My First Blog Entry...
I was recently at my therapist (ya, therapists are good for your mental health. Try one.) and she told me that whatever I do next in my life, I should keep sharing what I know. What I’ve learned over my lifetime (so far at least).
This led me to thinking about how we don’t really value what our elders say.
Specifically, my therapist was addressing what I share as far as knowing about gender, sexual and neuro- diversity. Offensively, queers and retards. But there’s so much more to people than meets the eyes, ears, nose, mouth and hands (that’s 5 senses, right?). What exists, is indeed a “spectrum” - that now-overused organization name for diverse groups. It means that there isn’t just “this or that” There’s everything in between and nothing at all.
To be fair, my therapist’s suggestion was to write an advice column so I could respond to real people about real things in real time and not just try to wax philosophical about a bunch of crap. I think that’s probably good advice in and of itself, but how do I get people to write to me to ask questions?
Maybe I should start with a little bit about myself. I’m a real person, vs. a composite person like most advice columnists. Those people did start out as real people - like Dear Abby - but that just makes me think that the idea of writing advice to people is passe´.
I am a 60-years-old in January 2022, white, genderqueer gay man. The genderqueer and man part seem to be at odds, but I think that’s my age. As a youth, I hated being misgendered as female. It happened frequently before adolescence.
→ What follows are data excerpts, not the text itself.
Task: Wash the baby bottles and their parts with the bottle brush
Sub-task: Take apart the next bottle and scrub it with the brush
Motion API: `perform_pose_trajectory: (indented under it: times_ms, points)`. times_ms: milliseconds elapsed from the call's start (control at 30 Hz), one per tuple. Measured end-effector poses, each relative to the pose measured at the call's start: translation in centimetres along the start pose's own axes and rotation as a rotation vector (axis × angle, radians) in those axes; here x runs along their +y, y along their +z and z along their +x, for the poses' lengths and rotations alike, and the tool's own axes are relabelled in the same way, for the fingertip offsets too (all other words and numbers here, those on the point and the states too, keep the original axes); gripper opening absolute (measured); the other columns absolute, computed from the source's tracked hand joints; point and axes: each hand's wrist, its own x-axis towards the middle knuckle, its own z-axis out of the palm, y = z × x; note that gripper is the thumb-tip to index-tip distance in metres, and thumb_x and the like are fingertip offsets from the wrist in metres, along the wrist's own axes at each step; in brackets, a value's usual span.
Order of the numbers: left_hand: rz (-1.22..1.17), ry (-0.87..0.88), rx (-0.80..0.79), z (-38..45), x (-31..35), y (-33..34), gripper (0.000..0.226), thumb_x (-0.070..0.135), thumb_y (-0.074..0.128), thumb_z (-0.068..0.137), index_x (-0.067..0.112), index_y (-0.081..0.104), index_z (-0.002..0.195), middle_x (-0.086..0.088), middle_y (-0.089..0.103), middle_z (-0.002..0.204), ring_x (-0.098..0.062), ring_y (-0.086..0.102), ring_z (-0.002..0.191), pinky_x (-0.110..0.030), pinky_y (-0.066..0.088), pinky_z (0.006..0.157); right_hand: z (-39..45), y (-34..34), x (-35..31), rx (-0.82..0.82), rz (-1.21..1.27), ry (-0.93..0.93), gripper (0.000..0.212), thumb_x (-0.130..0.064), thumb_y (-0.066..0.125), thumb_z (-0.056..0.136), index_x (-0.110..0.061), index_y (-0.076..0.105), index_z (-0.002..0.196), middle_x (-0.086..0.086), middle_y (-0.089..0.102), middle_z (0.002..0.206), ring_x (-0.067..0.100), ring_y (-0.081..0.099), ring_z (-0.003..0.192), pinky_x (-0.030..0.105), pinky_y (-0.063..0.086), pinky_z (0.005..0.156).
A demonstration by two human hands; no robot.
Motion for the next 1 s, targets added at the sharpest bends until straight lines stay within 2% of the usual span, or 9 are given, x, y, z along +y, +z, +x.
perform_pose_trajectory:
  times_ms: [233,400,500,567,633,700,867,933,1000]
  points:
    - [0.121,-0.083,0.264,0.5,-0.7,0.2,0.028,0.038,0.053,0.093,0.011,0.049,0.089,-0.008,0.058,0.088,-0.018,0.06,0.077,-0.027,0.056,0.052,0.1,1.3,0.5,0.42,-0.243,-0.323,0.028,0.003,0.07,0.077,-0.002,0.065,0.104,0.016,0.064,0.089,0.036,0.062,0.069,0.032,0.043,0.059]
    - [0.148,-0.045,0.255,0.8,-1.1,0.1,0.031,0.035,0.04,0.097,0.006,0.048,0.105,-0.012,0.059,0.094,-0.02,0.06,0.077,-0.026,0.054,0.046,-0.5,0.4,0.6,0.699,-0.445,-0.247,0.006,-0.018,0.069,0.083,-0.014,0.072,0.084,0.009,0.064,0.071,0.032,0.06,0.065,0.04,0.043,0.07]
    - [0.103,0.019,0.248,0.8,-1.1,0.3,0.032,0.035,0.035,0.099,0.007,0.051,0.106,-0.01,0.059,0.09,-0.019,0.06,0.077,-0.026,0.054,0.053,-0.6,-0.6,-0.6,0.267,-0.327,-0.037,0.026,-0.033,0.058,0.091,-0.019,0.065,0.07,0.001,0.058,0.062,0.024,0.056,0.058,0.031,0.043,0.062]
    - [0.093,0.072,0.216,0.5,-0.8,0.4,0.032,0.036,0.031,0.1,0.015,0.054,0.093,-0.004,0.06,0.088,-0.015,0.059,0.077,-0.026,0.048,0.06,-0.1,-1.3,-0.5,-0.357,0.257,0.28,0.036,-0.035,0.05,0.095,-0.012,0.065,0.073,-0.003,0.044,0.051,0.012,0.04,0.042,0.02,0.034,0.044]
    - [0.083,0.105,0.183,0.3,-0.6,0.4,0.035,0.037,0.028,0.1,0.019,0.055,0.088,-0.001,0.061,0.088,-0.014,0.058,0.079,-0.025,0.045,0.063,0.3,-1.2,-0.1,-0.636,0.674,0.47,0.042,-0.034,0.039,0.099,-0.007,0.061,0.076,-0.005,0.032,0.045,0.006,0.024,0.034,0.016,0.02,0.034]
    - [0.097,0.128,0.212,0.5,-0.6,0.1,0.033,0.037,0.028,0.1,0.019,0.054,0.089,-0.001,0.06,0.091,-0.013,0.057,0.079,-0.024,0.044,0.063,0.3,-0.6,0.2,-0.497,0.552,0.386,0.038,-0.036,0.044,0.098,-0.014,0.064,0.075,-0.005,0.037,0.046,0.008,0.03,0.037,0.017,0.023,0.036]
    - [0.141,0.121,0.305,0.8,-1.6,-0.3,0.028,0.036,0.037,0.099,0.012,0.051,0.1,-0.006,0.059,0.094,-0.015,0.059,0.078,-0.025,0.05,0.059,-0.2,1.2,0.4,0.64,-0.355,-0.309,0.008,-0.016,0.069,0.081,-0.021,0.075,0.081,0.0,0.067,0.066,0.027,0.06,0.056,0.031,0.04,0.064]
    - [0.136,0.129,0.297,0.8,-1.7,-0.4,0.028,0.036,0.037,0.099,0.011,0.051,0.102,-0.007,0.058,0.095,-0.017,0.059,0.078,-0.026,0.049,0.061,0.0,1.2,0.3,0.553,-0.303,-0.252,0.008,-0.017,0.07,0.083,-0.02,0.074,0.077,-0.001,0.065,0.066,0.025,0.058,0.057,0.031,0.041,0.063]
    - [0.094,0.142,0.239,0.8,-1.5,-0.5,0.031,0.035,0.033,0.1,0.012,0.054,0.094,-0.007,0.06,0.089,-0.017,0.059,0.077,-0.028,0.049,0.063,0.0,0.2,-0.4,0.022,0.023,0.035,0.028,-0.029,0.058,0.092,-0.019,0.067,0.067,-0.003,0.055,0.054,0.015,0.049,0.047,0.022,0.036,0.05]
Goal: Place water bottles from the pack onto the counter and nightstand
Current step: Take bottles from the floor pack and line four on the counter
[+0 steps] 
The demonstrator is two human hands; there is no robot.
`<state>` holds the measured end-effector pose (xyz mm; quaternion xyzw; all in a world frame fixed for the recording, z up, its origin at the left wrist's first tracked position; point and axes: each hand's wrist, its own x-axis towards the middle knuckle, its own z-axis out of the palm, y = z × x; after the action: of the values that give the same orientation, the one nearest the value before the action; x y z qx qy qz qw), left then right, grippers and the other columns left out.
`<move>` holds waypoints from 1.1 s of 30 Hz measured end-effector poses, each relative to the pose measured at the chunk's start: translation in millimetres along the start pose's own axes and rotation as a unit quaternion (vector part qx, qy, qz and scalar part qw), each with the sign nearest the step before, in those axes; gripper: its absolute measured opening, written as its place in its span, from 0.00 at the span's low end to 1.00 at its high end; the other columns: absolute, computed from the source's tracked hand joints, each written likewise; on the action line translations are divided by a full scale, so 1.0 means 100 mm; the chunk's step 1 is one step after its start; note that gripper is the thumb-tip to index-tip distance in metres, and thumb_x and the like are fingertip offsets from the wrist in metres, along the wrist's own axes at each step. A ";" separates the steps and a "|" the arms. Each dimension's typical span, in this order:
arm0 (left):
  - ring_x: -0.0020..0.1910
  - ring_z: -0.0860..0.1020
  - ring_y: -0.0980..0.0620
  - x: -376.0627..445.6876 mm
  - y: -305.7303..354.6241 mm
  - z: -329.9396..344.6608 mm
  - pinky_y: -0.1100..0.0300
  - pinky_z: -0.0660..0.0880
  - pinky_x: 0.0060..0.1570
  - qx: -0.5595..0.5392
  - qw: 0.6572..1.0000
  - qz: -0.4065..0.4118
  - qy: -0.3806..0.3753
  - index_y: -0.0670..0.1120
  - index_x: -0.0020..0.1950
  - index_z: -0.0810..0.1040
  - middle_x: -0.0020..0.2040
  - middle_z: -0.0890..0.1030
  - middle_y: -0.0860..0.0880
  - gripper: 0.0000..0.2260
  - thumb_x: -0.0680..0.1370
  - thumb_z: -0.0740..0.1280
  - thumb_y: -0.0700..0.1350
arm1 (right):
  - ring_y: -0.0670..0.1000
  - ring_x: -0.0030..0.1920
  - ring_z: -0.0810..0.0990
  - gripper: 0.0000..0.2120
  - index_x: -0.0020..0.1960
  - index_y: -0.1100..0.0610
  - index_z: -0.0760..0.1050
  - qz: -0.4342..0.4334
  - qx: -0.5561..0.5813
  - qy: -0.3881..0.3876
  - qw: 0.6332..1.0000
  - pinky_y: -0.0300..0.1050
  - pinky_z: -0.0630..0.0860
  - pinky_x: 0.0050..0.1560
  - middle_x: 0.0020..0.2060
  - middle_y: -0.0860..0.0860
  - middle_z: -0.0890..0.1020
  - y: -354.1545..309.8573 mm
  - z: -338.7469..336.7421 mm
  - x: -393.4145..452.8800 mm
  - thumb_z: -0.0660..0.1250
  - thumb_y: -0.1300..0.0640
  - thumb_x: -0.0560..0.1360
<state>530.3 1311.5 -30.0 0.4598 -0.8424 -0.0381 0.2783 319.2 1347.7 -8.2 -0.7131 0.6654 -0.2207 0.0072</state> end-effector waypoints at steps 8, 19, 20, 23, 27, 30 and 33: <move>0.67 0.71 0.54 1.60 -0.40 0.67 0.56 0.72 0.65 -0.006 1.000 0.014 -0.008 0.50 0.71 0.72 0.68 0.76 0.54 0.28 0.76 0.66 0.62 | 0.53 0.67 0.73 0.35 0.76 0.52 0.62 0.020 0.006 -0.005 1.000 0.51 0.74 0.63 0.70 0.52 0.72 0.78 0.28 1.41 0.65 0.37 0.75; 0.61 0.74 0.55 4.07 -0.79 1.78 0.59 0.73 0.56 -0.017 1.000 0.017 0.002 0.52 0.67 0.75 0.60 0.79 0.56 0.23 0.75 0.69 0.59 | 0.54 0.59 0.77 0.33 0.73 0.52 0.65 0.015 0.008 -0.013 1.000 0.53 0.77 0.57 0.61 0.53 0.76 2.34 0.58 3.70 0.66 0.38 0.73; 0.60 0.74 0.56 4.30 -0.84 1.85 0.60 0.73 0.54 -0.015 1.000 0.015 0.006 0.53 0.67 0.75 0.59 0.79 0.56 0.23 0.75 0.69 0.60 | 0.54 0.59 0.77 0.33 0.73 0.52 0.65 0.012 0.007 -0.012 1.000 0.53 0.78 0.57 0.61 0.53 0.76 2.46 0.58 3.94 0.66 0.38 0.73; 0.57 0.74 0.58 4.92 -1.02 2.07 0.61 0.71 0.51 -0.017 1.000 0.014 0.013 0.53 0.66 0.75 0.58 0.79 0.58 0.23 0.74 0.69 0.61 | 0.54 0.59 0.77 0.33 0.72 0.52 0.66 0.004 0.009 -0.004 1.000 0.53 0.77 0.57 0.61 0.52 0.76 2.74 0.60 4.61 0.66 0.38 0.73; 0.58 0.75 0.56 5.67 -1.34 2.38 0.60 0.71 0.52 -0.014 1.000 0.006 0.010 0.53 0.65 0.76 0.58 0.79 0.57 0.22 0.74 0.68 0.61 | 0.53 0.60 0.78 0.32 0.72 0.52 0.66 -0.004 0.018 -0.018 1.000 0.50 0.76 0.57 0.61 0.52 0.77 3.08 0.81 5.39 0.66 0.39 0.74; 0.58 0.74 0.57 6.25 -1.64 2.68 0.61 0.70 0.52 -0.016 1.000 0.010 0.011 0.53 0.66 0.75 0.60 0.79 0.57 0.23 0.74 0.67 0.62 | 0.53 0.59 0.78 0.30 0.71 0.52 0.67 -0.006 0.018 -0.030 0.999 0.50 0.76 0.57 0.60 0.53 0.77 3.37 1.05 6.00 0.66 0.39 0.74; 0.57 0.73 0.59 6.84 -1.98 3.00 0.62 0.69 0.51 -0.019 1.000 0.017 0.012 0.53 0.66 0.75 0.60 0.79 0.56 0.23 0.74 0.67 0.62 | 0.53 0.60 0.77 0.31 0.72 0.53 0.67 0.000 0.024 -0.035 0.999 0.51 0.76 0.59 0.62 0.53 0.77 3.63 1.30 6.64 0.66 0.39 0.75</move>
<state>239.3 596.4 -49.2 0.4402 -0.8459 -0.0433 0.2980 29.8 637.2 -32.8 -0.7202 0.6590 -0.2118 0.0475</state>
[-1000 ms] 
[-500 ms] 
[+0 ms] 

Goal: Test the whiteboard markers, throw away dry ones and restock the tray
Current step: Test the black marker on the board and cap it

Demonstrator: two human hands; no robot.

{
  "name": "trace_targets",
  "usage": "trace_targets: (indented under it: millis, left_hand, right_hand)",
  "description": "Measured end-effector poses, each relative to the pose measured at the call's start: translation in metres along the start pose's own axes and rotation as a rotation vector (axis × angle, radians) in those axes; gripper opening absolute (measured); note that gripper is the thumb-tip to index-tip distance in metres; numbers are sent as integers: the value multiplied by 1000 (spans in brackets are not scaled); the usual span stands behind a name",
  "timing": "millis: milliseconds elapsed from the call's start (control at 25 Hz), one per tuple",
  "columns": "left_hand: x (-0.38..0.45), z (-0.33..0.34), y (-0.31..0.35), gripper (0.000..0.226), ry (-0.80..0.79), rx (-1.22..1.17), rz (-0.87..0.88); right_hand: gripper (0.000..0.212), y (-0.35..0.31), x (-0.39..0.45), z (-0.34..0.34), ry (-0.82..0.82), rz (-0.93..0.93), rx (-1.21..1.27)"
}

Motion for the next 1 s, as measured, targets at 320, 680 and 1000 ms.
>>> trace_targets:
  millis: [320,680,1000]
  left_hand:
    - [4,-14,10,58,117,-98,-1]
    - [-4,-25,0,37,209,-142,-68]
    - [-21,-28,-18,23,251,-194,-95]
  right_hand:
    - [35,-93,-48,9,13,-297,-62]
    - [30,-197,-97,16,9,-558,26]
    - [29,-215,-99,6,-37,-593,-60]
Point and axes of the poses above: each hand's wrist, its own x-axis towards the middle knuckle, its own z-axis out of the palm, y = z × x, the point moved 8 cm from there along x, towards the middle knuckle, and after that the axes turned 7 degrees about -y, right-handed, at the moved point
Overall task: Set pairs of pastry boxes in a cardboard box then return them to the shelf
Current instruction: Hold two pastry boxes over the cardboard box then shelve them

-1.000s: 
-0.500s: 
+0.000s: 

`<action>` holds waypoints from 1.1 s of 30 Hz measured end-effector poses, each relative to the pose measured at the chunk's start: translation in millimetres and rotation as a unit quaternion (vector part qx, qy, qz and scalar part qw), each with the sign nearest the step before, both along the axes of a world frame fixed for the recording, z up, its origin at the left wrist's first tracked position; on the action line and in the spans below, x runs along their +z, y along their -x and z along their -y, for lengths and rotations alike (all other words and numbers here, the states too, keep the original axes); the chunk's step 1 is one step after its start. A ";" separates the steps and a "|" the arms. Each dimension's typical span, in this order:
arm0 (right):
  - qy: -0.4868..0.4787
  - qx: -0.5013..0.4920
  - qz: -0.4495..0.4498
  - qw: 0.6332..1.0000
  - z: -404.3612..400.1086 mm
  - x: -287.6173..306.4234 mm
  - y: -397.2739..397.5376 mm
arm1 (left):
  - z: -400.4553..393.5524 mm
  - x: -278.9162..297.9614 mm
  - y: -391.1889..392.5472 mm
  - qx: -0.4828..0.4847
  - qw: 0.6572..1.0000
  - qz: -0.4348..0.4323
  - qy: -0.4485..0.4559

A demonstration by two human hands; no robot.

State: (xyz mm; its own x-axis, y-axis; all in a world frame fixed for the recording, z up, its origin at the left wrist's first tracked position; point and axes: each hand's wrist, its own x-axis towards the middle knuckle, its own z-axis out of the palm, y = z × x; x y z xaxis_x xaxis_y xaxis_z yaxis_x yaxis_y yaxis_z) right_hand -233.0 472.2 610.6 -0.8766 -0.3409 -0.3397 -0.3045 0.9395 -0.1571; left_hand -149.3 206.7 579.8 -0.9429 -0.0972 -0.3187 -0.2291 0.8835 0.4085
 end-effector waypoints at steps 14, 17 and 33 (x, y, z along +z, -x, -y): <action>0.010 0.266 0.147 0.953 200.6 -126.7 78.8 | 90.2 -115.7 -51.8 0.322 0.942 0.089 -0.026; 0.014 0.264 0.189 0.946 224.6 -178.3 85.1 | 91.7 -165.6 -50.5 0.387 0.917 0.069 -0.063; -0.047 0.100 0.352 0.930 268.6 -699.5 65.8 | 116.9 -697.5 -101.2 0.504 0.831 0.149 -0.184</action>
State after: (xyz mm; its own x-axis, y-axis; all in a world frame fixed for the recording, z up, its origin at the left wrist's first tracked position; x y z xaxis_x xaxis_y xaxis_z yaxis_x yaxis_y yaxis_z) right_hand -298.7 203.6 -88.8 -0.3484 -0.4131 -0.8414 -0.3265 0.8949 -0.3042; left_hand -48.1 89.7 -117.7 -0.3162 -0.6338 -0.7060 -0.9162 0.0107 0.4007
The generality of conditioning formed my rigid perceptions of what gender was and could be. This somehow passed the message to me that how I acted and my gender were at odds - and that I better change that behavior. All my attempts at it were half-hearted though, and no one really wanted me to be anyone other than myself. So, most of the protests from those around me who loved me were half-hearted too. Everyone gets the same social conditioning about gender binaries, but the reality is that most people don’t believe them. They know there’s too much evidence to the contrary. There’s too much in between.
I am happy with having my body the way it is, so I am not interested and never was in transitioning, but that doesn’t mean that I couldn’t also have been just as happy with an opposite gender body. I think that is fine for my own definition of genderqueer. I suppose that makes me transgender - under that umbrella, but that umbrella has opened so much bigger in the last decade or so. It’s taking us all on a trip of what it means to be just plain human.
People who rebel against their true selves tread the hardest paths. Self-denial is a trip that will take all your energy. If you try to maintain it your entire life, you will most probably shorten that life.